Evening neared, and the insects brewed with new intensity. When he crossed to Other Ashdown, he did not initially realize it - while the song of the forest changed, no rain trickled down to dampen him. He started second-guessing whether he could find a place to cross over at all, for he lacked Finn’s innate sense for it, but intuition warned him otherwise. He did not listen at first, but finally consented with uneasiness that he now found himself in Other Ashdown.

It helped, he conceded, that he found his Father not long after crossing.

Their meeting was short, for conversation wasn’t palatable in Alois’ frame of mind, but Ezra passed on directions to a hospital that may have answers for him. Perhaps the suggestion was deceptively simple, for anything that wasn’t rotting or living may be arrested in a coma, but the thought of taking the creature to some kind of a hospital still bothered him. For a land whose Court he was supposedly a part of, he found his grasp of basic logic in Other Ashdown tenuous at best. Upon thanking his Father, he set out beneath the brilliant glow of Otherflies toward his intended destination.
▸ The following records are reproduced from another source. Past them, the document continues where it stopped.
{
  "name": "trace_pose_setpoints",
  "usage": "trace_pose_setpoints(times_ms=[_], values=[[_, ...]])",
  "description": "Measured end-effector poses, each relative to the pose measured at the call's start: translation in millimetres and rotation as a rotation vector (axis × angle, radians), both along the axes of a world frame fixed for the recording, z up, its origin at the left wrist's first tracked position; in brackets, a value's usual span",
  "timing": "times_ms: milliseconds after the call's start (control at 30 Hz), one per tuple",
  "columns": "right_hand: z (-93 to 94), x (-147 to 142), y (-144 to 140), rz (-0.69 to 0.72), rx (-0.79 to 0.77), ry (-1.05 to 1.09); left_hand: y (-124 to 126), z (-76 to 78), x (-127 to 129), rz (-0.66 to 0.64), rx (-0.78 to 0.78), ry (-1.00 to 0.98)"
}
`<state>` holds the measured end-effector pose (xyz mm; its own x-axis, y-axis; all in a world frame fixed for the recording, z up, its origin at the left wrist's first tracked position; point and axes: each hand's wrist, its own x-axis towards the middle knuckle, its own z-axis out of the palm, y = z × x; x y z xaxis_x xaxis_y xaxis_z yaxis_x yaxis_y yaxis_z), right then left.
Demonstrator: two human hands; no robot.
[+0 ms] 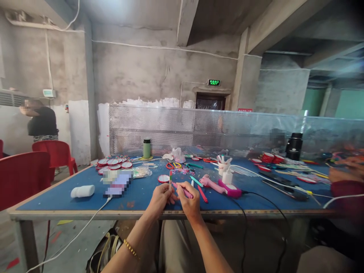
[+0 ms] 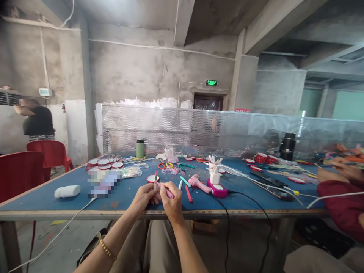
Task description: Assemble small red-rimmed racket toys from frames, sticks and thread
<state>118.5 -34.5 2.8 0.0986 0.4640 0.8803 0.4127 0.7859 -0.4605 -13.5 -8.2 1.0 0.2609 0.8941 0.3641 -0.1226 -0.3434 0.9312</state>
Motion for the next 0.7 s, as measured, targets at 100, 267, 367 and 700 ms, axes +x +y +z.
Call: trace_pose_setpoints(times_ms=[100, 267, 367, 700], values=[[0.8, -0.1, -1.3, 0.021, -0.011, -0.015, -0.4, -0.6, 0.6, -0.004, 0.009, -0.012], [3.2, -0.6, -0.5, 0.024, 0.01, -0.067, -2.5, 0.4, 1.4, 0.016, 0.035, -0.011], [3.1, 0.1, 1.6, 0.024, 0.024, -0.053, -1.4, 0.6, 1.3, 0.022, 0.019, -0.012], [4.3, -3.0, -5.9, 0.029, 0.015, -0.039, -6.5, 0.5, -0.5, 0.007, 0.013, -0.004]])
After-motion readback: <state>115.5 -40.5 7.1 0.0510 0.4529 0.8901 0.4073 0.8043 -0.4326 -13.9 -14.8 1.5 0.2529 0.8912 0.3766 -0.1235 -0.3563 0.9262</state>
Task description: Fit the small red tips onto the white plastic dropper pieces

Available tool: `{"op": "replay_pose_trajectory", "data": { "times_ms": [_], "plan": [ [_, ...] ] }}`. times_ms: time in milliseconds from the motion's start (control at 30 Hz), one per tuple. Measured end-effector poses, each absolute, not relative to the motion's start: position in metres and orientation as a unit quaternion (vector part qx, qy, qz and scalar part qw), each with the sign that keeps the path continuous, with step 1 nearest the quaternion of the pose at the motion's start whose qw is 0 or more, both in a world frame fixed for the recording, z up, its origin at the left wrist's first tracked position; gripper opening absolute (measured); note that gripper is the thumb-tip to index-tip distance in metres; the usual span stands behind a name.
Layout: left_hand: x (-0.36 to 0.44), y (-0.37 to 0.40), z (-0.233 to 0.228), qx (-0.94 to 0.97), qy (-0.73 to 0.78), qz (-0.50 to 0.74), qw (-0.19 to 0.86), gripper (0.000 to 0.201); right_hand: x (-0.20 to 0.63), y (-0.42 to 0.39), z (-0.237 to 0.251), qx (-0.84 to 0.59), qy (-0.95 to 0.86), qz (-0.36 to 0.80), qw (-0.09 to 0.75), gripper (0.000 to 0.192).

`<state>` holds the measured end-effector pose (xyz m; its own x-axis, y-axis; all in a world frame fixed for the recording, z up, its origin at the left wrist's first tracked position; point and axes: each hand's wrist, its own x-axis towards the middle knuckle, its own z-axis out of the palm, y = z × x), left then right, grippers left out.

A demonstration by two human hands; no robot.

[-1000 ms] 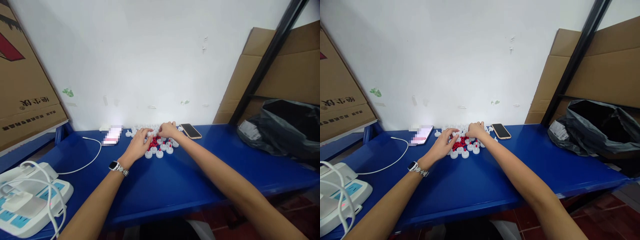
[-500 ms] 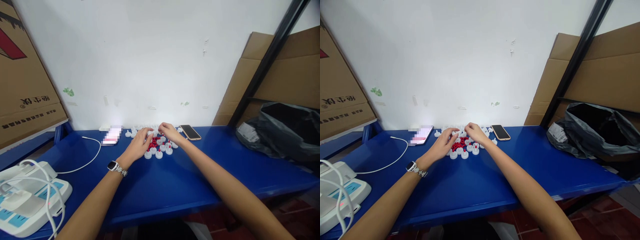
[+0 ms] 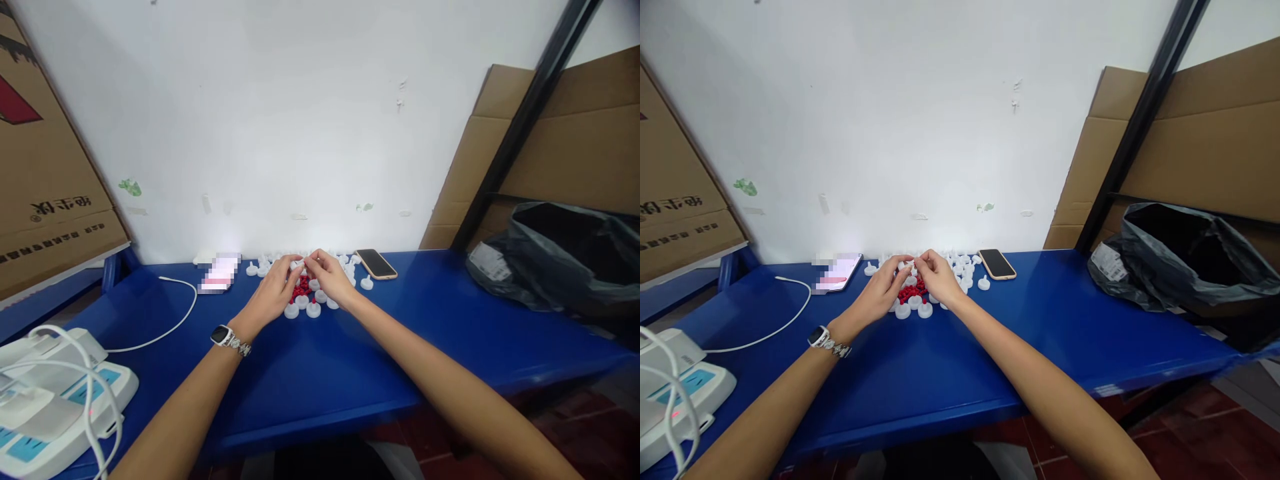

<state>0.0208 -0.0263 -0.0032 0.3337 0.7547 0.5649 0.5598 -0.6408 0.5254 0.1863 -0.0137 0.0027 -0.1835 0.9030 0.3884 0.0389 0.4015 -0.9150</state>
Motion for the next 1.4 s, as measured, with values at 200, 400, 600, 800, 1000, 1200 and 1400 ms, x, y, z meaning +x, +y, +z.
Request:
{"op": "replay_pose_trajectory", "data": {
  "times_ms": [200,400,600,800,1000,1200,1400],
  "plan": [
    [0.026,-0.039,0.006,0.780,0.406,0.454,0.143,0.043,0.186,-0.020,0.005,-0.322,-0.709,0.340,0.528,0.039],
    [0.039,-0.048,0.011,0.737,0.402,0.513,0.179,0.043,0.180,-0.031,0.012,-0.319,-0.722,0.279,0.546,0.041],
    [0.045,-0.050,0.009,0.725,0.389,0.523,0.223,0.046,0.180,-0.034,0.014,-0.323,-0.733,0.273,0.533,0.043],
    [0.041,-0.049,0.008,0.741,0.398,0.505,0.195,0.046,0.180,-0.034,0.012,-0.316,-0.734,0.293,0.525,0.043],
    [0.024,-0.030,0.005,0.795,0.396,0.442,0.127,0.054,0.200,-0.013,0.018,-0.371,-0.752,0.274,0.471,0.043],
    [0.007,-0.013,-0.006,0.783,0.444,0.423,0.103,0.046,0.233,0.033,0.025,-0.549,-0.778,0.062,0.300,0.022],
    [0.011,-0.016,-0.007,0.804,0.420,0.410,0.094,0.041,0.222,0.058,0.020,-0.587,-0.798,0.003,0.136,0.020]
  ]
}}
The hike proved less troublesome with no rain to turn the place into a marsh. The directions received were thankfully simplistic - he needn’t remember to make three rights and cross beneath a torii gate and double back around on the left side of the walnut tree and other bullshit he expected. Instead, he followed a well-established path decorated with the curious magics of this strange realm, and curved along the trail beneath the warm, painted sunset until he started to see buildings.

Most looked decrepit, he found, and he remembered this well. The Court maintained itself to perfection, but the less inhabited parts of Other Ashdown looked perhaps no worse for wear than analogous ghost towns of Europe. Most buildings crumbled in on themselves, sucked dry of all will to stand, and others remained little more than a pile of rubble atop their foundations. Zac mentioned a library to him before, and briefly he searched for it. Nowhere in these old buildings did he spot a single book, however.

The search was soon abandoned when he discovered the building described to him. Luckily, he thought, the building stood out starkly from the rest for its vibrant green exterior. On no other building did he spot even a fleck of moss, and this one boasted ivy so thick that he could not determine the materials of the building itself. Much of the windows broke out to the force of nature, and inside crawled enough greenery that paint colors became indistinguishable. The door, tarnished as it was, still looked serviceable despite the interference from the forest. He wondered, briefly, if the building was one of those colonial-styles for its square shape and regimented windows. It was hardly a thought that made its home in his head as he adjusted the bag on his shoulder; briefly he reminded himself that he was here for the inspection of a mutated bird, and not to chew the scenery.